In your copy of the listing below, reproduce each word exactly and include no pictures.
===== DATA BLOCK
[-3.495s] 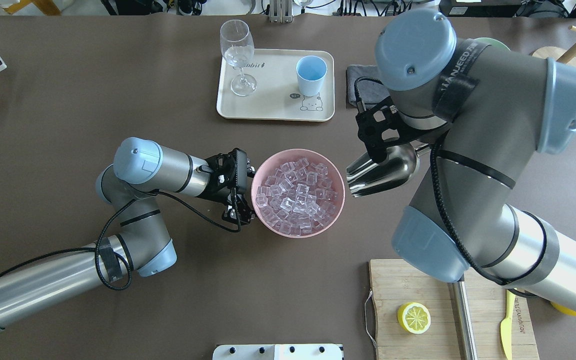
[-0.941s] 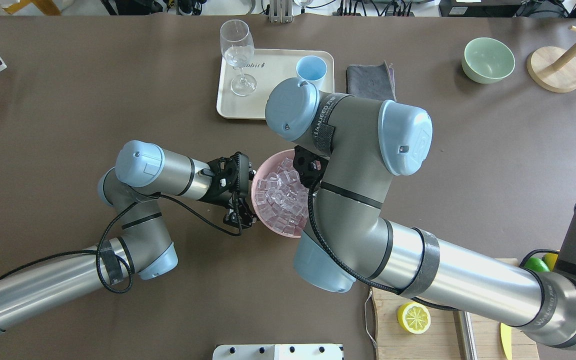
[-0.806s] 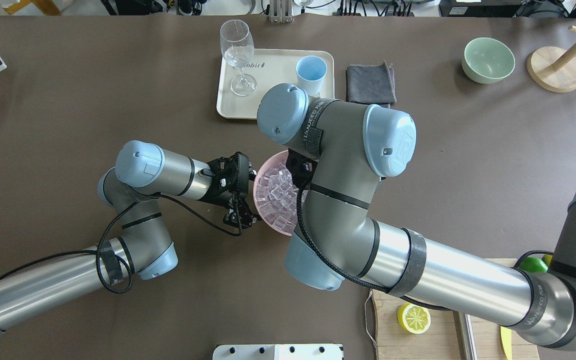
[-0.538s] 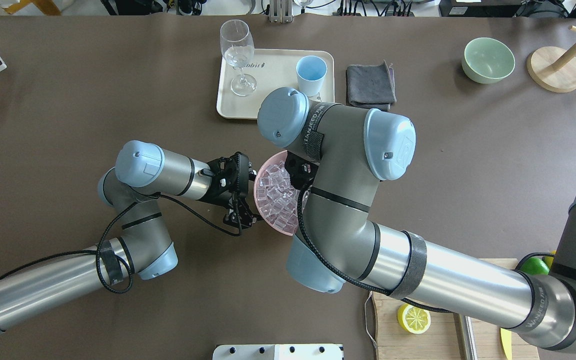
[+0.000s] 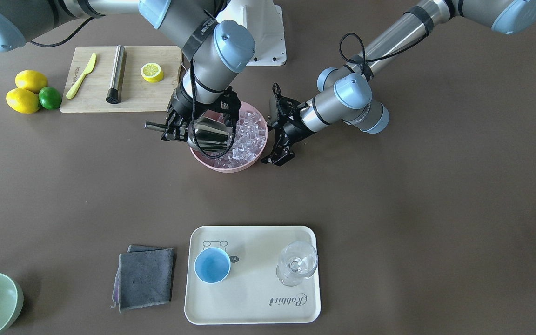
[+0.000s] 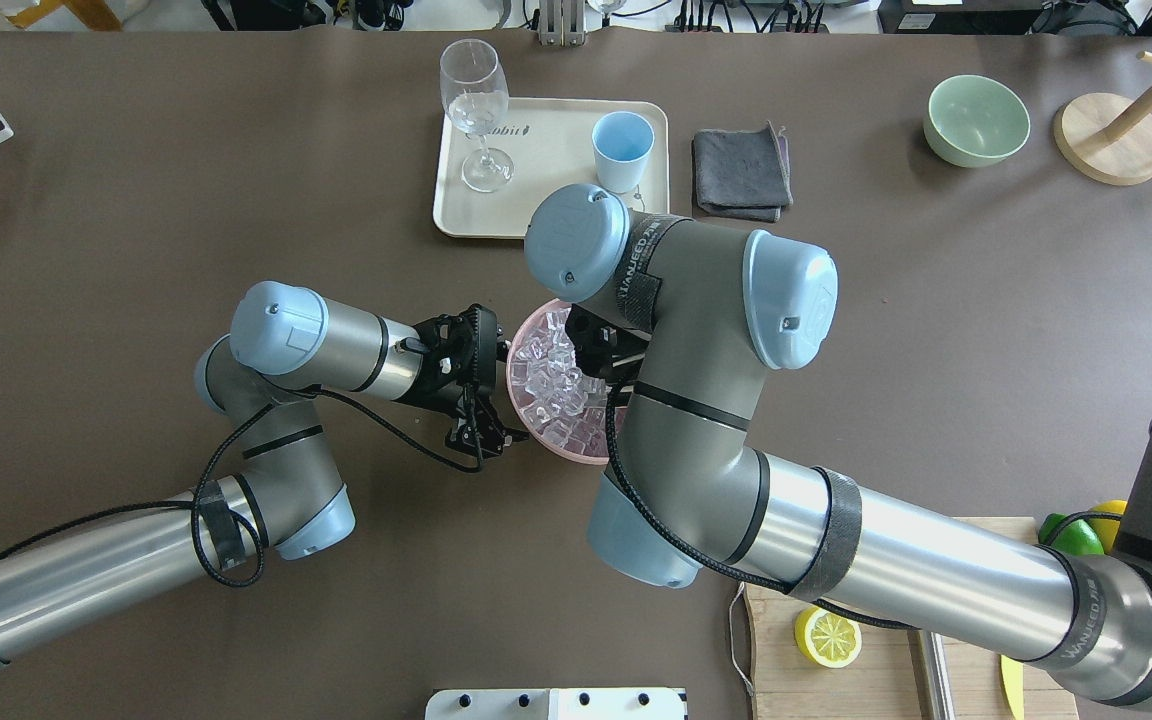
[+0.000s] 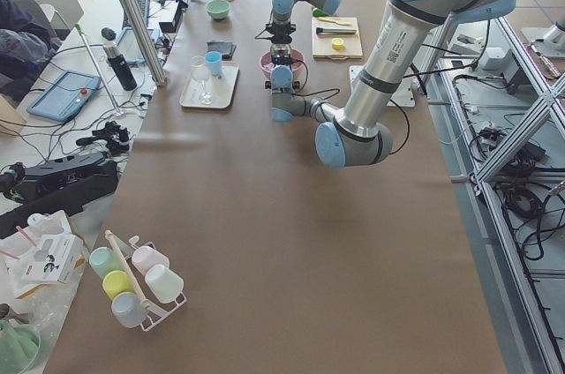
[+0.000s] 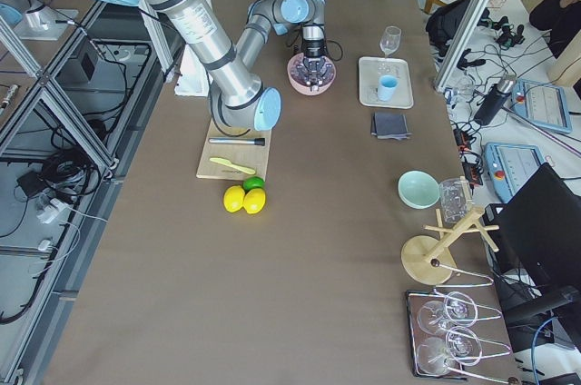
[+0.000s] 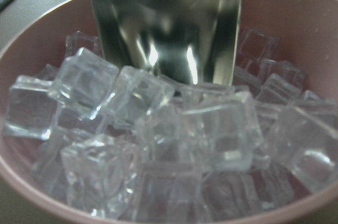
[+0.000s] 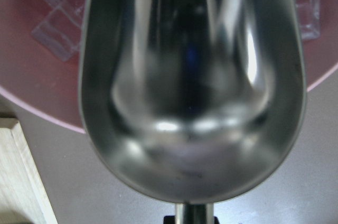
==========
_REPLY TO THE TASK_
[-3.495s] 
[-0.941s] 
[-0.806s] 
[-0.538s] 
[+0.000s] 
[+0.000s] 
[+0.000s] 
[+0.000s] 
[+0.000s] 
[+0.000s] 

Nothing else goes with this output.